The "unstable behavior" of DUCC 1.1.0 in my case was the node up and
down problem in both cases either on single instance of DUCC 1.1.0
or running both ducc versions simultaneously.
And Now, I am able to run DUCC 1.1.0 alone. So, Only DUCC 1.1.0 is
configured.
Thanks for your help. :-)
Reshu.
On 12/08/2014 04:24 PM, Lou DeGenaro wrote:
> What is the "unstable behavior" of DUCC 1.1.0 when running it alone?
>
> All kinds of bad things can happen if you run 2 DUCCs on the same set of
> machines. I'm willing to help, but am not sure I can if you are running 2
> DUCCs - that's fairly complex. Instead I urge you to run a single DUCC
> 1.1.0 and let's try to fix what's wrong with running it alone.
>
> Lou.
>
> On Sun, Dec 7, 2014 at 11:40 PM, reshu.agarwal <re...@orkash.com>
> wrote:
>
>> Yes, I am running both at same time. But I tried only 1.1.0 version to
>> check the performance.But, due to unstable behaviour I had to run DUCC
>> 1.0.0 and DUCC 1.1.0 at the same time. I am running DUCC 1.0.0 for running
>> Jobs and DUCC 1.1.0 for testing purpose.
>>
>> Do I need to increase heartbeats timing to greater than to 60 sec?
>> Signature
>>
>> **Reshu.
>>
>>
>> On 12/05/2014 05:57 PM, Lou DeGenaro wrote:
>>
>>> You can fetch the latest code containing the bug fix from SVN and build
>>> your own snapshot. However, this bug is of minimal impact so there is no
>>> pressing need to do so.
>>>
>>> Are you trying to run 1.0 and 1.1 at the same time? This can be very
>>> tricky. You need to be sure of no overlaps. I highly recommend that you
>>> pick one or the other.
>>>
>>> Lou.
>>>
>>> On Fri, Dec 5, 2014 at 6:31 AM, reshu.agarwal <re...@orkash.com>
>>> wrote:
>>>
>>> Dear Lou,
>>>> Thanks for confirming this.
>>>>
>>>> Is Bug fixing version available for use?
>>>>
>>>> What can be the reason of delaying in heartbeats? Because machines were
>>>> not able to send heartbeats with in 60 seconds so node gets down in DUCC
>>>> 1.1.0 but DUCC 1.0.0 is working fine on same machines.
>>>>
>>>> My master node is physical and client is on virtual. Can this be a reason
>>>> for delaying in heartbeats as well as increase of processing time of job?
>>>>
>>>> Thanks.
>>>>
>>>> Reshu.
>>>>
>>>>
>>>> On 12/05/2014 04:45 PM, Lou DeGenaro wrote:
>>>>
>>>> Each node has a DUCC Agent daemon that sends heartbeats.

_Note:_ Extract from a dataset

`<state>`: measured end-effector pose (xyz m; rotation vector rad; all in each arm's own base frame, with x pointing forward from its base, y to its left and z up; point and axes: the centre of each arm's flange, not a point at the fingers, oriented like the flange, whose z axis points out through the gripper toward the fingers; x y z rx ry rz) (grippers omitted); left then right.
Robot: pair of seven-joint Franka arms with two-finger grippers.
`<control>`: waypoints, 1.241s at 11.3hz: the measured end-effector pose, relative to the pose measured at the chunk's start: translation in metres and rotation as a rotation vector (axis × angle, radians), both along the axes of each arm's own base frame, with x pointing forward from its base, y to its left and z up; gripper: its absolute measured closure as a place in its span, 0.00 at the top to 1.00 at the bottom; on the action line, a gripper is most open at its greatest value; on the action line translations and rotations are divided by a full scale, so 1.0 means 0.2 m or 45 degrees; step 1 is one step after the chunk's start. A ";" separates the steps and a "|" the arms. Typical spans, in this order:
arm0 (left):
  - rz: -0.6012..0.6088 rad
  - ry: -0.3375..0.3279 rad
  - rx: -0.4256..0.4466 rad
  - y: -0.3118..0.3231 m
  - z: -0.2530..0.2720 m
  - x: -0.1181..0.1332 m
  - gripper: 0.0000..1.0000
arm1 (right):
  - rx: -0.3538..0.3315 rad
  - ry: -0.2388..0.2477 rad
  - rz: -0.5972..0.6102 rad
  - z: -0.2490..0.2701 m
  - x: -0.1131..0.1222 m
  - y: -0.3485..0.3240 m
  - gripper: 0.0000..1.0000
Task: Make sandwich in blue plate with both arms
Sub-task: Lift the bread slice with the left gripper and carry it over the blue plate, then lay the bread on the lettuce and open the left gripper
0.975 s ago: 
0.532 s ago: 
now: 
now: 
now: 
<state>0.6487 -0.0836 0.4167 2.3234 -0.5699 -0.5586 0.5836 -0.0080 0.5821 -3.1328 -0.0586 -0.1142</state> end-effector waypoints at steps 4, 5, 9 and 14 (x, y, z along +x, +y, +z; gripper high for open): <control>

>>>>> There was a bug discovered after the release of 1.1 whereby the share
>>>>> calculation is incorrect (a rounding up problem that you observe). The
>>>>> impact of this bug should be minimal. The bug has been fixed.
>>>>>
>>>>> Lou.
>>>>>
>>>>>
>>>>>
>>>>> On Fri, Dec 5, 2014 at 12:41 AM, reshu.agarwal <
>>>>> reshu.agarwal@orkash.com>
>>>>> wrote:
>>>>>
>>>>> Lou,
>>>>>
>>>>>> How can a node send heartbeats in DUCC? If you can tell me this I will
>>>>>> be
>>>>>> able to identify problem of down in my nodes.
>>>>>>
>>>>>> The other problem which I am facing is:
>>>>>>
>>>>>> Memory(GB):total : 31
>>>>>> Memory(GB):usable : 16
>>>>>> Shares:total : 8
>>>>>> Shares:inuse : 9
>>>>>>
>>>>>>
>>>>>> Means actual RAM which is available is 30 GB so shares available should
>>>>>> be
>>>>>> 15(2GB per share) but it is showing Memory(GB):usable : 16 and
>>>>>> Shares:total : 8.
>>>>>>
>>>>>> In DUCC 1.0.0, I don't face this problem.
>>>>>>
>>>>>> Please explain me its reason.
>>>>>>
>>>>>> Reshu.
>>>>>>
>>>>>>
>>>>>>
>>>>>> On 12/04/2014 06:42 PM, Lou DeGenaro wrote:
>>>>>>
>>>>>> Which of these are no understandable? If you hover over the column
>>>>>>
>>>>>>> heading
>>>>>>> a little more explanation is given (though not much).
>>>>>>>
>>>>>>> For example, If you hover over Heartbeat(last) you'll see "The elapsed
>>>>>>> time
>>>>>>> (in seconds) since the last heartbeat". This should usually be around
>>>>>>> 60
>>>>>>> seconds. On the system I'm looking at live presently, I see a range
>>>>>>> from
>>>>>>> 9
>>>>>>> to 66. If the number gets too large, the DUCC system will consider
>>>>>>> the
>>>>>>> node down. As best as I can tell, it looks like your numbers are 58 &
>>>>>>> 59
>>>>>>> which is perfect.
>>>>>>>
>>>>>>> Lou.
>>>>>>>
>>>>>>> On Thu, Dec 4, 2014 at 7:41 AM, reshu.agarwal <
>>>>>>> reshu.agarwal@orkash.com
>>>>>>> wrote:
>>>>>>>
>>>>>>> Hi,
>>>>>>>
>>>>>>> Please look this stats:
>>>>>>>> / Status Name Memory(GB):usable Memory(GB):total
>>>>>>>> Swap(GB):inuse
>>>>>>>> Swap(GB):free Alien PIDs Shares:total Shares:inuse
>>>>>>>> Heartbeat
>>>>>>>> (last)
>>>>>>>> Total 58 70
>>>>>>>> 0 29 9 29
>>>>>>>> 3
>>>>>>>> up S144 36 39
>>>>>>>> 0 20 8 18 2
>>>>>>>> 59
>>>>>>>> down S143 22 31
>>>>>>>> 0 9 1 11 11
>>>>>>>> 58
>>>>>>>> /
>>>>>>>> I am not able to understand this stats.
>>>>>>>>
>>>>>>>> Please help.
>>>>>>>>
>>>>>>>> Reshu.
>>>>>>>>
>>>>>>>>
>>>>>>>>
>>>>>>>>
>>>>>>>>
Re: DUCC-unstable behaviour od ducc
Posted by Lou DeGenaro <lo...@gmail.com>.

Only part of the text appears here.